Temperatures are rising, but snow still squeaked under my boots as I walked to the house Thursday morning. Inside I found Jeff, Troy and Scott beginning the day’s work with interior framing, which has been the focus on many of these bitter cold days.
All of the interior walls are now framed, upstairs and downstairs. The four-inch cavity between the OSB sheathing (continuous air barrier) and the upstairs ceiling is nearly ready for electrical, plumbing and air-exchange mechanical rough-ins, as are most of the Larsen truss-style walls being built inside every exterior wall to hold insulation.
In this photo I’m standing in the second floor studio/guest room, looking west down the hall to the media/guest room. The framing makes it much easier to imagine and plan for the spaces.
Christi Weber, our architect, will explain why we’re using a Larsen truss-style wall system in the next post. In the meantime, you can see what a finished truss wall looks like today in the featured photo. Here, JR marks where to attach small blocks of wood to the sheathing, to start truss wall installation.

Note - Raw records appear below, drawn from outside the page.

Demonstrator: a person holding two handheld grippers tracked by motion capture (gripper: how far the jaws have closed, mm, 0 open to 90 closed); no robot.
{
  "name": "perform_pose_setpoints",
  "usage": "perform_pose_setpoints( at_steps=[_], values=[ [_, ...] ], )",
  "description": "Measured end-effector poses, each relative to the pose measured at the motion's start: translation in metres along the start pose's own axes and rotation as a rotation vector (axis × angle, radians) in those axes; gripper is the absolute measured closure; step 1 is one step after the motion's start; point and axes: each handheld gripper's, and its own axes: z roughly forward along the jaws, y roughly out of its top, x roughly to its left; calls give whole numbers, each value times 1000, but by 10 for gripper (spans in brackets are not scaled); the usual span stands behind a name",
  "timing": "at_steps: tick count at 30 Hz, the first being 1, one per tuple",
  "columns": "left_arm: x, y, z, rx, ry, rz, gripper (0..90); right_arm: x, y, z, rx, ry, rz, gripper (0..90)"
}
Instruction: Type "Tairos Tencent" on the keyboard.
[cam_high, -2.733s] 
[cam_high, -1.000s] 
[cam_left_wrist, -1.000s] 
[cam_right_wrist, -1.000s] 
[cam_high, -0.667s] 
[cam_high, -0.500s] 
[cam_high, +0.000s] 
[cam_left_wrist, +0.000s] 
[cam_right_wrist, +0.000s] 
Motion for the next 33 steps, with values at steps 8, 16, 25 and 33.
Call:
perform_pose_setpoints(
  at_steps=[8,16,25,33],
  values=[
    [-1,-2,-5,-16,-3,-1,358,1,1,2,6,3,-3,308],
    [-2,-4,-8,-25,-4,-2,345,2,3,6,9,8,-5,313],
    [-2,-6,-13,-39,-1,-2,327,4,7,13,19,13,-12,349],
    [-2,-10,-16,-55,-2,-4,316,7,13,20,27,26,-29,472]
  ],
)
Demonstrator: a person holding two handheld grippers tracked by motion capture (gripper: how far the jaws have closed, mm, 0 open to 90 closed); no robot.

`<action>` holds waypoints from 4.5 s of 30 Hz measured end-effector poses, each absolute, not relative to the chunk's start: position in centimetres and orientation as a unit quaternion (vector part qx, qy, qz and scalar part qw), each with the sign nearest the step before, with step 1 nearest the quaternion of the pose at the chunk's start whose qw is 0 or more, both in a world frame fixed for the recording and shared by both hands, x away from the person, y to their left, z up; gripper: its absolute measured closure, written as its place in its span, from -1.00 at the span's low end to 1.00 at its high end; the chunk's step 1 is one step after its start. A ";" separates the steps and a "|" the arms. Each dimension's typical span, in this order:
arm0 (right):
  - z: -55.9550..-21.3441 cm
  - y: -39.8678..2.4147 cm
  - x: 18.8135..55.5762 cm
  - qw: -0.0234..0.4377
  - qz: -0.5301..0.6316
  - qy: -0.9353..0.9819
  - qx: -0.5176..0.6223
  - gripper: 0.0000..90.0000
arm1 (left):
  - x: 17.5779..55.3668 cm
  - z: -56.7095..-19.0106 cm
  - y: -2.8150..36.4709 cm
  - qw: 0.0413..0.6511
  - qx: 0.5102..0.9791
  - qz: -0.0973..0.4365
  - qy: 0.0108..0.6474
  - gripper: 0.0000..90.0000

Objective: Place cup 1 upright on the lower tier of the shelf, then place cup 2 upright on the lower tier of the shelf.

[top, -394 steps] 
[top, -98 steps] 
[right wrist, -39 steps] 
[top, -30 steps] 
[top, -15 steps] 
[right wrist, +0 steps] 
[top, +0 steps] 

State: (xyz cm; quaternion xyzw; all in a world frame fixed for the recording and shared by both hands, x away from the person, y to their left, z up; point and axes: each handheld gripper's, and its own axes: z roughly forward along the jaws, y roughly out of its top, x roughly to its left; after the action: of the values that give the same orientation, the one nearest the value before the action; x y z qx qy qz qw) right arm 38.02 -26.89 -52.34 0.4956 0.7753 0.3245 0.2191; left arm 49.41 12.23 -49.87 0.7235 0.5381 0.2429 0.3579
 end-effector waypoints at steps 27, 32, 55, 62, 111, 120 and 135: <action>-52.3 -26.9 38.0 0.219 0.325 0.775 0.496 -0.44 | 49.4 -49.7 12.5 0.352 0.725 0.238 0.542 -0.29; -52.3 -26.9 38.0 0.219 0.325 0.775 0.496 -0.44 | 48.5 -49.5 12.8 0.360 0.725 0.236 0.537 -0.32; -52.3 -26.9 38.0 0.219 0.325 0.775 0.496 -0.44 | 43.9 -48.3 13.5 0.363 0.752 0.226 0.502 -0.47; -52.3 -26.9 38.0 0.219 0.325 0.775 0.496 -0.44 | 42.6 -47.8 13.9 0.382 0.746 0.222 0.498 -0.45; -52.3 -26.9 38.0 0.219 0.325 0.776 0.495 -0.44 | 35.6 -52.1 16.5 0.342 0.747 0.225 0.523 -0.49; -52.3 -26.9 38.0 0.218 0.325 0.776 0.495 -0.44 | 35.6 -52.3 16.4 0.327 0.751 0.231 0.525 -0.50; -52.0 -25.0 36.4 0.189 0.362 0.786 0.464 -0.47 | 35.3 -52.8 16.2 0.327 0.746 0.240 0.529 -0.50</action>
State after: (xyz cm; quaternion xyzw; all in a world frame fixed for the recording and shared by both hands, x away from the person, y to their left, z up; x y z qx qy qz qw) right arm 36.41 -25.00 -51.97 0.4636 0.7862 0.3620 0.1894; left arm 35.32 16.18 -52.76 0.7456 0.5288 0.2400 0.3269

To complete the truss wall, Troy attaches a square-cut scrap of sheathing to the small block and the vertical 2×4 to prevent bowing. The insulation will be so densely packed that without this, the truss frame could move.
Away from the site and in this photo taken a few days ago talking with Jeff, John has been working hard to define exactly where the air exchange tubing, pipes, air returns, vents and exterior wall grill vent will go, and exactly how much tubing and pipe to purchase.
After a long consultation with Zehnder representative Kevin Rapp this past week, we were able to settle on exact placement and complete a materials list for our order. Installation is still a few weeks away, so watch for explanation of the system at that time.